The study explores the development of compounds that can selectively degrade estrogen receptor alpha (ERα) in breast cancer cells. The researchers designed and synthesized three hybrid molecules, designated as compounds 5, 6, and 7, which are composed of a tamoxifen derivative and bestatin (BS), an inhibitor of the cellular inhibitor of apoptosis protein 1 (cIAP1). These molecules are engineered to cross-link ERα and cIAP1, thereby inducing ubiquitylation and subsequent proteasomal degradation of ERα. The tamoxifen derivative serves as a ligand to bind specifically to ERα, while the BS moiety binds to cIAP1 to facilitate the degradation process. The study demonstrates that compounds 5, 6, and 7 effectively reduce ERα levels in MCF-7 breast cancer cells in a dose-dependent manner, with their activity being inhibited by the proteasome inhibitor MG132, confirming the proteasomal degradation pathway.

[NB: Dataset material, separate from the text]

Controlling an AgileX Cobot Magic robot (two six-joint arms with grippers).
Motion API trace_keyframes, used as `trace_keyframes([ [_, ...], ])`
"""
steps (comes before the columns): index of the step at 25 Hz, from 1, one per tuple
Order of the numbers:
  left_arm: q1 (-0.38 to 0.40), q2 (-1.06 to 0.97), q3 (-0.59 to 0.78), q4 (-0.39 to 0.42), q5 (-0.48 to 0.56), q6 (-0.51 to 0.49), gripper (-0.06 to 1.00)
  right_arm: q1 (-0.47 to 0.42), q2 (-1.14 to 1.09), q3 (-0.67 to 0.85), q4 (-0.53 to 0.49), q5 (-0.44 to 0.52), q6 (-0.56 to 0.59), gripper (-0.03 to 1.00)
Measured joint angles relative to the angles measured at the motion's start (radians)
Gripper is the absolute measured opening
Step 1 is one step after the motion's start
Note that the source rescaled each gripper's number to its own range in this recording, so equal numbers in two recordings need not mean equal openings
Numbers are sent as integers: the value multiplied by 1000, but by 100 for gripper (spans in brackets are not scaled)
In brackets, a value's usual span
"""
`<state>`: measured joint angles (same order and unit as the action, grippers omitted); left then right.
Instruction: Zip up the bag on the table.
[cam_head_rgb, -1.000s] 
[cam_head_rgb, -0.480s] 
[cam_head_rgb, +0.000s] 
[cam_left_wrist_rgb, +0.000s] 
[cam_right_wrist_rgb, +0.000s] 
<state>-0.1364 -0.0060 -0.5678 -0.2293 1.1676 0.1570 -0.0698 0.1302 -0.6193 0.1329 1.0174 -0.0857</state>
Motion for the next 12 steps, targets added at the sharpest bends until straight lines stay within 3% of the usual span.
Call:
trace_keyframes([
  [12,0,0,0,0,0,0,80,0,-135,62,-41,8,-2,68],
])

These findings suggest that these molecules could serve as potential therapeutic agents for breast cancer by selectively degrading ERα, a protein often overexpressed in breast cancer tissues.

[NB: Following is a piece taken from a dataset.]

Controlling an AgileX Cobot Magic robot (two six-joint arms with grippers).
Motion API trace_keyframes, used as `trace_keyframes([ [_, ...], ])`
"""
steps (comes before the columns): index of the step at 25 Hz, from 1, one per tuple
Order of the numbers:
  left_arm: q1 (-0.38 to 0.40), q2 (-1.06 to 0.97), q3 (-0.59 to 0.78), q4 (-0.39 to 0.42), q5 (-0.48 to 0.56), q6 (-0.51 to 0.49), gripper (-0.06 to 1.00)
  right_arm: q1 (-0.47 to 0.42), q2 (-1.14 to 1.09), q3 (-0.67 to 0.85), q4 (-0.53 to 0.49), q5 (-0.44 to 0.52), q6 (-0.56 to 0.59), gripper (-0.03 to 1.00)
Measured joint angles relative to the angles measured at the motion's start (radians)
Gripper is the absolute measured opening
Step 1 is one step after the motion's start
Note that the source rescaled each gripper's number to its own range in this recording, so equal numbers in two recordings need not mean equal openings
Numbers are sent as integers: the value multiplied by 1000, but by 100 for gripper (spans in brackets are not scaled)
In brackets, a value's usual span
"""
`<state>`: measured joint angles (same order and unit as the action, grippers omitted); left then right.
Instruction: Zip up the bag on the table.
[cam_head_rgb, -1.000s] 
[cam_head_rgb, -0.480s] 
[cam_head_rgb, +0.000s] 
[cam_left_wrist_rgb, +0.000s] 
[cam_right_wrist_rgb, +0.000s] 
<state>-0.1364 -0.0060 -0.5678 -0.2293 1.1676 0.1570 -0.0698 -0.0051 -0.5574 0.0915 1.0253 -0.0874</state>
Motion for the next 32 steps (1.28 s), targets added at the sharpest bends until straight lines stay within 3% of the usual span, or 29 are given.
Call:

Synthesis of -tamoxifen; A Mechanistic Probe of Tamoxifen Induced Hepatic DNA Adduct Formation

10.1002/jlcr.2580340810

The research aimed to investigate the mechanism of tamoxifen-induced hepatic DNA adduct formation by synthesizing a tamoxifen derivative with a fully deuterated ethyl group, known as [D5-ethyl]-tamoxifen. The purpose was to probe the mechanism by which tamoxifen forms covalent DNA adducts, which is believed to be a consequence of liver cancer in rats and has implications for its use as a breast cancer preventative agent. The researchers hypothesized that cytochrome P-450 mediated α-oxidation of the ethyl group in tamoxifen is the key step in forming electrophilic alkylating agents capable of DNA adduct formation. The synthesis involved several chemicals, including 1-[4-(2-chloroethoxy)phenyl]-2-phenylethanone, sodium hydride, [D5]-iodoethane, phenyllithium, and dimethylamine, among others. The study concluded with the successful preparation of [D5-ethyl]-tamoxifen, which allows for the measurement of DNA adducts through 32P-postlabelling experiments, providing a tool to further understand the metabolic pathways and potential carcinogenic effects of tamoxifen.